- [WHAT THE EXERCISE ASKS] In the records below, the line with "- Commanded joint" opens the range and the line with "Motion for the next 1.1" closes it; print that range exactly and nothing else.

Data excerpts
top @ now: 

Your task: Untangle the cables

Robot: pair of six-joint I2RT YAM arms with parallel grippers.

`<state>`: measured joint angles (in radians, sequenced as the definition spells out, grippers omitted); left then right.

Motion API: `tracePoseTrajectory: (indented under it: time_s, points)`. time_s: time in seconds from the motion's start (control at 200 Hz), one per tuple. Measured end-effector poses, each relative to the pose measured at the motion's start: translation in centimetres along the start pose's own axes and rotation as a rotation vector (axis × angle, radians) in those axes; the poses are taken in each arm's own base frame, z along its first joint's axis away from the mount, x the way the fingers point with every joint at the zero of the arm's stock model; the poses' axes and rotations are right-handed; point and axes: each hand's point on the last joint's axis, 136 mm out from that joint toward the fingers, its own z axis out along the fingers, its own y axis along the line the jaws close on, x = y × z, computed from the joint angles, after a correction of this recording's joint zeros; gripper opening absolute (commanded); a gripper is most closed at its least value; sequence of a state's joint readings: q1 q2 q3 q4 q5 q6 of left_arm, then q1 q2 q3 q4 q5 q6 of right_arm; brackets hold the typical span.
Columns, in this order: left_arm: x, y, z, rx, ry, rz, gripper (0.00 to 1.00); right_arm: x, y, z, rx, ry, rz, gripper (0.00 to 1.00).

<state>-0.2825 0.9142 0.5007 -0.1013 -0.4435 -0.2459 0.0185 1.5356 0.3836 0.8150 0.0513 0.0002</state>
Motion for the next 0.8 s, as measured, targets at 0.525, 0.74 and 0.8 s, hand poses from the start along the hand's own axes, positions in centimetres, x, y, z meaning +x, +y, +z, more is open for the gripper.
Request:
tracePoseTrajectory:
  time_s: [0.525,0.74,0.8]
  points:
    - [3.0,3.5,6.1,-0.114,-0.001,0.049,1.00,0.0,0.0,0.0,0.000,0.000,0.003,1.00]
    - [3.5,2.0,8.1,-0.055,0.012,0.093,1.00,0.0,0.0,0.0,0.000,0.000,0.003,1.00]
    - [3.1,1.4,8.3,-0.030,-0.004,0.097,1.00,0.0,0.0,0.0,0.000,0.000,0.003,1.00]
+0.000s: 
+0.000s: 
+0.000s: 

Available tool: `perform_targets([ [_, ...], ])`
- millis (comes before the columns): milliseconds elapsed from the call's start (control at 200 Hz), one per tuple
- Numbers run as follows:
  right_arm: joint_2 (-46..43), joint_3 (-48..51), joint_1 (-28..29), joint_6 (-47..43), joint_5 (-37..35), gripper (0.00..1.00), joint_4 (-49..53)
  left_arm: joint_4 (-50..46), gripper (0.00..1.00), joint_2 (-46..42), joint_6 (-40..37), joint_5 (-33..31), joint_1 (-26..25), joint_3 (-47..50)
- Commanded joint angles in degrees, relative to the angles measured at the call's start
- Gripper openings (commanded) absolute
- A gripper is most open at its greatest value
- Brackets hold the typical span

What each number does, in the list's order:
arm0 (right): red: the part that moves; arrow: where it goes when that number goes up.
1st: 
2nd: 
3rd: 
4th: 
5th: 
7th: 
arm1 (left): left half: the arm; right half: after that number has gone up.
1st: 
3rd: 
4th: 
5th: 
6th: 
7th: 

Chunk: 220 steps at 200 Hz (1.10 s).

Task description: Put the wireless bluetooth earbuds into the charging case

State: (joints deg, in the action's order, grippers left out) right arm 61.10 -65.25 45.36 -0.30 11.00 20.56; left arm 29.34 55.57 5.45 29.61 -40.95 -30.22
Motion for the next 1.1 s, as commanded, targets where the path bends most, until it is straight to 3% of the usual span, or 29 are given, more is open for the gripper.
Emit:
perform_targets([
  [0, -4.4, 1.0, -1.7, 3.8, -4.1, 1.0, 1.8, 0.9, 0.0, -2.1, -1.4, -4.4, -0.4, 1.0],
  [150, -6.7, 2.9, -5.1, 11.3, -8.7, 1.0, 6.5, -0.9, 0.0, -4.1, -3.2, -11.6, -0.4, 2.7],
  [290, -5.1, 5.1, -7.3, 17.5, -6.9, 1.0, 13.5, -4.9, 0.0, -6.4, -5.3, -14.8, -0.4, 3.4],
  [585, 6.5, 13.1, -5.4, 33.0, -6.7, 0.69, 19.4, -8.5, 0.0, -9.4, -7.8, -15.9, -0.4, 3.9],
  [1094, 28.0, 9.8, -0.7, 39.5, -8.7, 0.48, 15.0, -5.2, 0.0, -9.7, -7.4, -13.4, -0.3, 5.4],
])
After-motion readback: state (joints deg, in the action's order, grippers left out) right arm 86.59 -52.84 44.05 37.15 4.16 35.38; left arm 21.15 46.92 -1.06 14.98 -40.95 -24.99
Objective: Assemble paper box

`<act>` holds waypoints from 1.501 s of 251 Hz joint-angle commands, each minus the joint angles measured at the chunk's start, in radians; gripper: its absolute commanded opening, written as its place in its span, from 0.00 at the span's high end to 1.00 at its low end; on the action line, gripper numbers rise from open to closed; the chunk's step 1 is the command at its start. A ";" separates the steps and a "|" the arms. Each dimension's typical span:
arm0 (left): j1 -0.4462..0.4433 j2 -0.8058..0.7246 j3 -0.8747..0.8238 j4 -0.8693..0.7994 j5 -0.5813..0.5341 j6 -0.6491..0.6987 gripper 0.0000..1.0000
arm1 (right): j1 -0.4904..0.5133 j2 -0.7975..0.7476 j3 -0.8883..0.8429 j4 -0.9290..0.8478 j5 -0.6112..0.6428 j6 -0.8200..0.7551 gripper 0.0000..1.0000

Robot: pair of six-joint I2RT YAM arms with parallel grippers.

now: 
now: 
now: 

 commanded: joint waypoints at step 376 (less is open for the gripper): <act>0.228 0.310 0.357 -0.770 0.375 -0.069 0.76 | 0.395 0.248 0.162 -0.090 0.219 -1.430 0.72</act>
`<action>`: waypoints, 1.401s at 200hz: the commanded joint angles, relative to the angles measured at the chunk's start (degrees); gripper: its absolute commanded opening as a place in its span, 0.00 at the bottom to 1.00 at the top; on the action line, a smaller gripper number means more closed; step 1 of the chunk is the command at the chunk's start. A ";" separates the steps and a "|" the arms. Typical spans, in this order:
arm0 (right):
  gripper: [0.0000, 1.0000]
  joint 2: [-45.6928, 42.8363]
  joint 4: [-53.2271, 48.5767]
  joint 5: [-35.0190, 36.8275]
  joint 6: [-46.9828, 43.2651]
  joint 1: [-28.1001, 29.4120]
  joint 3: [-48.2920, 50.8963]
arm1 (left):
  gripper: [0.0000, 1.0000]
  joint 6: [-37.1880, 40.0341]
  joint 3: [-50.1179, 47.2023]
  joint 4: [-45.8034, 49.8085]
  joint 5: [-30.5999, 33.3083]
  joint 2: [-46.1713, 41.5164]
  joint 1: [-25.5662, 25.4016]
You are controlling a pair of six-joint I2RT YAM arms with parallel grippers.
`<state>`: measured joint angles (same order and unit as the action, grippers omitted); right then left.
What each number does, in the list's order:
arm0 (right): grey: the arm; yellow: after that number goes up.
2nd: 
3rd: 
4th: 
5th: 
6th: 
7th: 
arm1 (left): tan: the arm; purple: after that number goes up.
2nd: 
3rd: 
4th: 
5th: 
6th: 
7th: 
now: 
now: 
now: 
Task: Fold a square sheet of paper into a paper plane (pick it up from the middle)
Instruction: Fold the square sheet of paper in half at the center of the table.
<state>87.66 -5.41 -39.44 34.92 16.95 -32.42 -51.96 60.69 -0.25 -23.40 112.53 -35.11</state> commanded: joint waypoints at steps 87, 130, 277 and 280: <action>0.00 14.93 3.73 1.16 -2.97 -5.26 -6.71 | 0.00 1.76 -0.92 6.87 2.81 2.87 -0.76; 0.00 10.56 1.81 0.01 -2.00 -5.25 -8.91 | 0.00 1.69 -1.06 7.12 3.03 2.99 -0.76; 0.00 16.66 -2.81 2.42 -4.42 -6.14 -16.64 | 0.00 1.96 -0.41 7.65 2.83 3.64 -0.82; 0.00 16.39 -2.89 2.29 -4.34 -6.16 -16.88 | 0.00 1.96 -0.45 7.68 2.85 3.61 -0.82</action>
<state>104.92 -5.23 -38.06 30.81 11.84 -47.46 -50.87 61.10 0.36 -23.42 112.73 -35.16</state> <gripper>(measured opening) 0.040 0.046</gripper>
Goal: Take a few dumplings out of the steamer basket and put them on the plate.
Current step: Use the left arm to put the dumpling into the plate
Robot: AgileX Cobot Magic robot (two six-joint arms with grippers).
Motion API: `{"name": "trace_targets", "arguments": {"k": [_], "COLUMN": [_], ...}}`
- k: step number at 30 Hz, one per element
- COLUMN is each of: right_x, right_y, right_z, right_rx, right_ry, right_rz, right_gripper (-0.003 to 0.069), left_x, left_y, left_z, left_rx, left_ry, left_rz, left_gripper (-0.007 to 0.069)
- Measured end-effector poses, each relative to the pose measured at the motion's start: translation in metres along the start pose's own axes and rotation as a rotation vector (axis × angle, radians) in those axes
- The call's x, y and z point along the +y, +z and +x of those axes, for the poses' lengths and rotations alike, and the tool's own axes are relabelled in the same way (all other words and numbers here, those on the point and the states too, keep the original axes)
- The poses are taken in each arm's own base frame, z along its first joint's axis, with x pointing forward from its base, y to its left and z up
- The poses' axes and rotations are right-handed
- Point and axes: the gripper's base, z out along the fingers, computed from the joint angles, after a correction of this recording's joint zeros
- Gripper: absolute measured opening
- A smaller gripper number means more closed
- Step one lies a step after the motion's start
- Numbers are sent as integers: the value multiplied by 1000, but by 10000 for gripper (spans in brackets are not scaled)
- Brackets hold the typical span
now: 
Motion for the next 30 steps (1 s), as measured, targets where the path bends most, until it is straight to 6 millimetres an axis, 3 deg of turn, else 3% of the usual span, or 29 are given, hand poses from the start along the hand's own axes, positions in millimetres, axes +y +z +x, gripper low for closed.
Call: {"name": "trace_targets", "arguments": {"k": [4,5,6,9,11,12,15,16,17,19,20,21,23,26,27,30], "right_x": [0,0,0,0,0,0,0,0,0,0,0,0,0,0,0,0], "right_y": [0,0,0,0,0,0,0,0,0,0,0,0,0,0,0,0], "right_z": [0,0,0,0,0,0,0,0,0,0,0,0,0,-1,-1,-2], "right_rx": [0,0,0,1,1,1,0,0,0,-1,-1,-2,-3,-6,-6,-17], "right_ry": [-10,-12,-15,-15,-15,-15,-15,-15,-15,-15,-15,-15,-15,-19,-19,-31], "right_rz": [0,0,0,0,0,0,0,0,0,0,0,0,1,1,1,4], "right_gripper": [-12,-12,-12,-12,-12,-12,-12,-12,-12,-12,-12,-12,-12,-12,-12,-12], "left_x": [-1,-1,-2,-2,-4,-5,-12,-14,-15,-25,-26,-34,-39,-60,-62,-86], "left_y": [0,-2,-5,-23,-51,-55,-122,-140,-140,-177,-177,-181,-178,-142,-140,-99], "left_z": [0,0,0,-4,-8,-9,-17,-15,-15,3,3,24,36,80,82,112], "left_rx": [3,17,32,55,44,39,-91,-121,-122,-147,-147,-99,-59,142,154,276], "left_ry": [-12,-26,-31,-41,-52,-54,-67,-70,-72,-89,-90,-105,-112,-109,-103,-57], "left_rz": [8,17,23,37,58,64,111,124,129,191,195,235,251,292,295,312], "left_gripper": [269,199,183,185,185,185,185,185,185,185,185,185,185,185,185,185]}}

- [TASK OUTPUT]
- Commanded joint angles in degrees, relative to the angles measured at the call's start
- Gripper openings (commanded) absolute
- A gripper is most open at its greatest value
- Brackets hold the typical span

What each number does, in the list's order:
arm0 (right): red: the part that moves; arrow: where it goes when that number goes up.
1st: 
2nd: 
3rd: 
4th: 
5th: 
7th: 
arm1 (left): left half: the arm; right half: after that number has gone up.
1st: 
3rd: 
4th: 
5th: 
6th: 
7th: 

Chunk: 220 steps at 200 Hz (1.10 s).

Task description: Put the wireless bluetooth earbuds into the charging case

State: (joints deg, in the action's order, grippers left out) right arm 61.10 -65.25 45.36 -0.30 11.00 20.56; left arm 29.34 55.57 5.45 29.61 -40.95 -30.22
Motion for the next 1.1 s, as commanded, targets where the path bends most, until it is straight to 3% of the usual span, or 29 are given, more is open for the gripper.

Nothing more is required for this exercise.